Monday, November 7, 2011

Haptic TH (vs. THe THousands of sooTHing meTHods for smooTH front teeTH)

Clip art:
There must be at least that many videos out there that try to teach pronunciation of TH. Here is one of the more popular (and pretty good 11-minute) ones that does most everything that can be done with that media--except show the inside of the mouth. (Here is one that nearly does that in 31 seconds!) Just for entertainment value, wander around through some of the Youtube TH videos. What "virtually" all of them miss is some way to control tongue position or extension during articulation of TH. The model in the second video on a couple of instances sticks his tongue out "excessively" on some examples.

The model in the first video makes a point of telling the audience to just enjoy the act; not to worry about looking strange! Any experienced pronunciation instructor will tell you that "tongue exposure" for many learners from many cultures is very bad form, to put it mildly. Some advise sticking the tongue way out and then drawing it in as the TH is spoken, scraping off the tongue and teeth. Others recommend just "putting the tongue on the upper teeth," etc. As in working with vowels or rhythm or intonation contours, precise haptic anchoring is the key to most efficient consonant repair as well.

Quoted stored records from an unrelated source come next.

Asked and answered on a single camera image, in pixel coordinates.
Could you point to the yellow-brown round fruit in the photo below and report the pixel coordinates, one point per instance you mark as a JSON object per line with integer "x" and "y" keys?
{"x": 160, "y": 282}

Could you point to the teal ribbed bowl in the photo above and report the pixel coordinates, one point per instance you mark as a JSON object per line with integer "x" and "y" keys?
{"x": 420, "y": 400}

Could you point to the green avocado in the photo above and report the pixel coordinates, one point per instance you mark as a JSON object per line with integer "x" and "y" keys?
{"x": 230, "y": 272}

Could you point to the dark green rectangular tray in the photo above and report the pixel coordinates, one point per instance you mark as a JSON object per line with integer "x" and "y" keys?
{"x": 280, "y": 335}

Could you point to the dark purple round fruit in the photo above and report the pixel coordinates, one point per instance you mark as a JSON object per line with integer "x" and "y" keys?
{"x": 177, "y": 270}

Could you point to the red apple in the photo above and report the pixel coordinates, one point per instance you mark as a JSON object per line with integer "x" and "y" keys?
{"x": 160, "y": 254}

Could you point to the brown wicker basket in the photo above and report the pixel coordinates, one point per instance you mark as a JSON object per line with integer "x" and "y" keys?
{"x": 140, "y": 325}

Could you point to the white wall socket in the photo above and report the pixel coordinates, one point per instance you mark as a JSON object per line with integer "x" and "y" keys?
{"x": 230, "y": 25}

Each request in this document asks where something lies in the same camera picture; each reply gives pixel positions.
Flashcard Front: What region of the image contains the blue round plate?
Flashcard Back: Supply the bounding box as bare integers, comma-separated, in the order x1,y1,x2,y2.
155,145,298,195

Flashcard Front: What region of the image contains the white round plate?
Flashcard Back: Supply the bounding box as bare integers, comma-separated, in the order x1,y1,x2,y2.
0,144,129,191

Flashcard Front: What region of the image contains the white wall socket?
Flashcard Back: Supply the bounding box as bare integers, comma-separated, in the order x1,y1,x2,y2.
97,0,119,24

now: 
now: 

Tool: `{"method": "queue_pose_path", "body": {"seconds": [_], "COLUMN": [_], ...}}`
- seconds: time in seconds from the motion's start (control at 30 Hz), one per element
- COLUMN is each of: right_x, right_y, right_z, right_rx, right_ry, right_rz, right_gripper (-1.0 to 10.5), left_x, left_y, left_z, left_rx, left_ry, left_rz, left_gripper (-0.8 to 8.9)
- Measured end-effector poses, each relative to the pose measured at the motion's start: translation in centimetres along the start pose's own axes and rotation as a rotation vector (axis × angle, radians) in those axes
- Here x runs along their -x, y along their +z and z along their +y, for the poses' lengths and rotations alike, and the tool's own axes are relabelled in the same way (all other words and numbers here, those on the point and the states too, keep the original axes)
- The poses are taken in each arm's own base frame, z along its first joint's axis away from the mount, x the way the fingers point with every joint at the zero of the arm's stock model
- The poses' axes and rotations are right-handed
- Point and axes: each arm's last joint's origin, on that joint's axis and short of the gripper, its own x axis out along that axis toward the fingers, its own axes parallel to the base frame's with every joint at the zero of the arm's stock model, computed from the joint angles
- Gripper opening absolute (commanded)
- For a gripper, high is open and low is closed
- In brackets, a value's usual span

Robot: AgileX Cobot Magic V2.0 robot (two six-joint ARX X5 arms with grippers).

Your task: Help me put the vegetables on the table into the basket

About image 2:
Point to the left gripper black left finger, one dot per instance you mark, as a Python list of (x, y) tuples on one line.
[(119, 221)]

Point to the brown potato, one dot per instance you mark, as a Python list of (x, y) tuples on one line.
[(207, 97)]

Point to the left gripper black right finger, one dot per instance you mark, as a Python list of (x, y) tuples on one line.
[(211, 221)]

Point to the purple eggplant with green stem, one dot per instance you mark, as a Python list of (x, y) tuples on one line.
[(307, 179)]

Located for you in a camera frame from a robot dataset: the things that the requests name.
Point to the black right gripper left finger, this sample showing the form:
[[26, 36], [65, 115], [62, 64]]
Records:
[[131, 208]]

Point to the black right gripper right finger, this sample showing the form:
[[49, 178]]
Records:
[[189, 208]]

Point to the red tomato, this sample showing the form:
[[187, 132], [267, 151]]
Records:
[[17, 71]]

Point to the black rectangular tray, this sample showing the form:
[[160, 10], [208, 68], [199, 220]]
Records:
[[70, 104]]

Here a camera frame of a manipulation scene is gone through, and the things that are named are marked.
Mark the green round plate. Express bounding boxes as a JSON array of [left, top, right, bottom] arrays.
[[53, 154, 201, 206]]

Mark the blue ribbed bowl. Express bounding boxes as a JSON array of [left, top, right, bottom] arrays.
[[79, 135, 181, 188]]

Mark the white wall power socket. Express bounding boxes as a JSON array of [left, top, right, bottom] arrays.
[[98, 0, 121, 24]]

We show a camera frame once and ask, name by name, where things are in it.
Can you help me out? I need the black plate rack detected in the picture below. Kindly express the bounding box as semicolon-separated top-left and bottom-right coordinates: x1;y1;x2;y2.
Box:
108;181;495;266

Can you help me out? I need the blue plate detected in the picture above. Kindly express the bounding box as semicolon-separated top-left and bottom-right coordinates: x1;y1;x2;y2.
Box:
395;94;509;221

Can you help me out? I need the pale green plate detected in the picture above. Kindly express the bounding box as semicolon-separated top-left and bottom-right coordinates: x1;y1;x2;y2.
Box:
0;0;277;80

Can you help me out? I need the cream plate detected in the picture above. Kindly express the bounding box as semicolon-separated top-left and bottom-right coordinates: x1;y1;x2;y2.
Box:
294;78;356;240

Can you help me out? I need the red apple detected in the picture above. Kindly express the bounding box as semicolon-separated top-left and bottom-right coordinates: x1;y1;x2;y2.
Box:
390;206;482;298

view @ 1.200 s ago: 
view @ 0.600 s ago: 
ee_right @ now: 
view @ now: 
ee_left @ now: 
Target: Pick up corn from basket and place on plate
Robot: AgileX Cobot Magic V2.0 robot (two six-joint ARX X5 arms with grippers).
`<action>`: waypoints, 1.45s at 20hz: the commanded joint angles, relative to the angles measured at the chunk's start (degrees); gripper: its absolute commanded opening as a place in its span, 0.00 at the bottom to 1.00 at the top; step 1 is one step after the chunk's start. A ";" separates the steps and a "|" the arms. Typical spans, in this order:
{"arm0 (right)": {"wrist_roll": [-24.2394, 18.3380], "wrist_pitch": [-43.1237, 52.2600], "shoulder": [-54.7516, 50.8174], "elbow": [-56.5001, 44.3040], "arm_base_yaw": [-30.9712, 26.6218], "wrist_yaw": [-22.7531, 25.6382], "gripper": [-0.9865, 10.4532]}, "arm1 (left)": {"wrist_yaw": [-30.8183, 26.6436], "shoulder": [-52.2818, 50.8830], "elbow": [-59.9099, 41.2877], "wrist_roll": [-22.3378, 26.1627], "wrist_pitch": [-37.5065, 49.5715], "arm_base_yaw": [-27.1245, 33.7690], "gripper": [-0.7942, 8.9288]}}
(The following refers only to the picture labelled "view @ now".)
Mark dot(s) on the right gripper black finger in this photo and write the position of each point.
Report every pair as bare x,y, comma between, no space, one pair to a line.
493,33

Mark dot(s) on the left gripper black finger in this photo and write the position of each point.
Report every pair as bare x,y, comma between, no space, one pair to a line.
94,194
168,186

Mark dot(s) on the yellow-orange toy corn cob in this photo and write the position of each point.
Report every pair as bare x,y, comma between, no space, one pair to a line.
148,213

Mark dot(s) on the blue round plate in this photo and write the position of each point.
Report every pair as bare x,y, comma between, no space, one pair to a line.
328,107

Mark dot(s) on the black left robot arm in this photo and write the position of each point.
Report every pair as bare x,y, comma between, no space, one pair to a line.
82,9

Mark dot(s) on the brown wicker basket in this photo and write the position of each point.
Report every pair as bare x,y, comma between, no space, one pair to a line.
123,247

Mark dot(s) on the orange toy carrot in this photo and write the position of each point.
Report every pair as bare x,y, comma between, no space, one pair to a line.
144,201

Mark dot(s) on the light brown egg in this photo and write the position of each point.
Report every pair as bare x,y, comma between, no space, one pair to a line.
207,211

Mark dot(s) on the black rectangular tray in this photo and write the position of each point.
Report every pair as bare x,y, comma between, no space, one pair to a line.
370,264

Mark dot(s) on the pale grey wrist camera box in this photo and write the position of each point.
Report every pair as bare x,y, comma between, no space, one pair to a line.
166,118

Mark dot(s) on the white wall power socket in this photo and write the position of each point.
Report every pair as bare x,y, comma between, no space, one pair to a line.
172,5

The TH haptic protocol includes one unique element: (a) Sensitize the tip of the tongue--See earlier post on the "Starbucks" technique for that. (b) Place a coffee stirrer stick up against the lips, with the narrow side (.25 cm) touching both lips lightly. (c) When the TH is articulated the tongue should push forward and only lightly touch the stick but go out no further. (d) if the TH is voiced, the forefinger of the other hand also touches the vocal cords, as in the s/z/sh/zh protocol described in an earlier post. This is one case where you can, indeed, "beat that (the problematic TH sound)--with a stick!"